- WHAT THIS TASK INVOLVES: Give back exactly the first lines of the entries below, through the line with "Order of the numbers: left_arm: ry".

Start of Block

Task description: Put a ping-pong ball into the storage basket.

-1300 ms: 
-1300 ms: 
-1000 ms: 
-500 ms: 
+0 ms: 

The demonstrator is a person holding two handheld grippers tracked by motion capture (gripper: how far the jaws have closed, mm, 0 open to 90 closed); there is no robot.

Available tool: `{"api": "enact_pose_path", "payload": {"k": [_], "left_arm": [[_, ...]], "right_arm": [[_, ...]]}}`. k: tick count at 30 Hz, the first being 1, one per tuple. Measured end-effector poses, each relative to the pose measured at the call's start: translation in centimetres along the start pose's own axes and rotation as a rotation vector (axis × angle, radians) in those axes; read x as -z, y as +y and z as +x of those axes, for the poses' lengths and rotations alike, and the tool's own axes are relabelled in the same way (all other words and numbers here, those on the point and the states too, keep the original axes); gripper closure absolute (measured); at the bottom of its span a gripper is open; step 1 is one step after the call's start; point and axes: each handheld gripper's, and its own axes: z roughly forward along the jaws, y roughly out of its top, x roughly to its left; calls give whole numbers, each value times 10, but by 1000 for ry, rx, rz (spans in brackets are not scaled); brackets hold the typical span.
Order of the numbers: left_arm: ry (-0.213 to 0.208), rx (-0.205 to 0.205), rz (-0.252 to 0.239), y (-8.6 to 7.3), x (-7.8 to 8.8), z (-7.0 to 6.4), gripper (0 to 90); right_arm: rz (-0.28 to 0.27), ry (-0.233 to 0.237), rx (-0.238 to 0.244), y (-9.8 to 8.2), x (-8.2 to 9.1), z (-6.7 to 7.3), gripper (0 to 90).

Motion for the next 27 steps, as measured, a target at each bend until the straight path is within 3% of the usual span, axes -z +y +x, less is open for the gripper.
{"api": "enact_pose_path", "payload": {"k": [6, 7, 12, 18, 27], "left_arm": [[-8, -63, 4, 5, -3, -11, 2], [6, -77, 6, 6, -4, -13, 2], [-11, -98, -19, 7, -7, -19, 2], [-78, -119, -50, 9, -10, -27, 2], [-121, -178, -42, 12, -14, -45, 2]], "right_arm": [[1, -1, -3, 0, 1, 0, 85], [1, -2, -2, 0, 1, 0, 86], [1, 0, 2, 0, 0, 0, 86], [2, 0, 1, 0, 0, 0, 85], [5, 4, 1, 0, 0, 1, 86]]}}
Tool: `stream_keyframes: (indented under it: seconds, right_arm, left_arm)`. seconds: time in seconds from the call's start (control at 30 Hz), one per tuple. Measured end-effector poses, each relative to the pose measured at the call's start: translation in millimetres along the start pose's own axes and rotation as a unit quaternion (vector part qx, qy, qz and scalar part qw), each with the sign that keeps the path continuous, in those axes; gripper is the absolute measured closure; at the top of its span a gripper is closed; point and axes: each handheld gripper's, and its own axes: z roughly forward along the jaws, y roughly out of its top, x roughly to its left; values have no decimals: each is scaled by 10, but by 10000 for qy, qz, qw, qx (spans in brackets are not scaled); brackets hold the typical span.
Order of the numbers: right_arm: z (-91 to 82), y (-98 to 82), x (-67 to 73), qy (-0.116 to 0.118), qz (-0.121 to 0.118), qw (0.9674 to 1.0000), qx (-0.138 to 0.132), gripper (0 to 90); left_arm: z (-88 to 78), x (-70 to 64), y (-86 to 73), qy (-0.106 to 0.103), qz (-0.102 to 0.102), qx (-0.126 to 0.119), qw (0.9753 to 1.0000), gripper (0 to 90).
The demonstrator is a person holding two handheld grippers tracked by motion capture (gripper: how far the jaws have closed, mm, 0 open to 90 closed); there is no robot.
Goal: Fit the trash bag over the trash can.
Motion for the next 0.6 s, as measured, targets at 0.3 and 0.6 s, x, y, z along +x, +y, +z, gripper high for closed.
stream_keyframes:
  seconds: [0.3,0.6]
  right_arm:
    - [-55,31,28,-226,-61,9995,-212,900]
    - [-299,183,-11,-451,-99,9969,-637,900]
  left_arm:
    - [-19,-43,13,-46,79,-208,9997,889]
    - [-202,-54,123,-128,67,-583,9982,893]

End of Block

- EXERCISE SOLUTION:
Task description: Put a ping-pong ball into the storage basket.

-1300 ms: 
-1300 ms: 
-1000 ms: 
-500 ms: 
+0 ms: 

The demonstrator is a person holding two handheld grippers tracked by motion capture (gripper: how far the jaws have closed, mm, 0 open to 90 closed); there is no robot.

Available tool: `{"api": "enact_pose_path", "payload": {"k": [_], "left_arm": [[_, ...]], "right_arm": [[_, ...]]}}`. k: tick count at 30 Hz, the first being 1, one per tuple. Measured end-effector poses, each relative to the pose measured at the call's start: translation in centimetres along the start pose's own axes and rotation as a rotation vector (axis × angle, radians) in those axes; read x as -z, y as +y and z as +x of those axes, for the poses' lengths and rotations alike, and the tool's own axes are relabelled in the same way (all other words and numbers here, those on the point and the states too, keep the original axes); gripper closure absolute (measured); at the bottom of its span a gripper is open; step 1 is one step after the call's start; point and axes: each handheld gripper's, and its own axes: z roughly forward along the jaws, y roughly out of its top, x roughly to its left; calls give whole numbers, each value times 10, but by 1000 for ry, rx, rz (spans in brackets are not scaled); brackets hold the typical span.
Order of the numbers: left_arm: ry (-0.213 to 0.208), rx (-0.205 to 0.205), rz (-0.252 to 0.239), y (-8.6 to 7.3), x (-7.8 to 8.8), z (-7.0 to 6.4), gripper (0 to 90); right_arm: rz (-0.28 to 0.27), ry (-0.233 to 0.237), rx (-0.238 to 0.244), y (-9.8 to 8.2), x (-8.2 to 9.1), z (-6.7 to 7.3), gripper (0 to 90).

Nothing further remains in this exercise.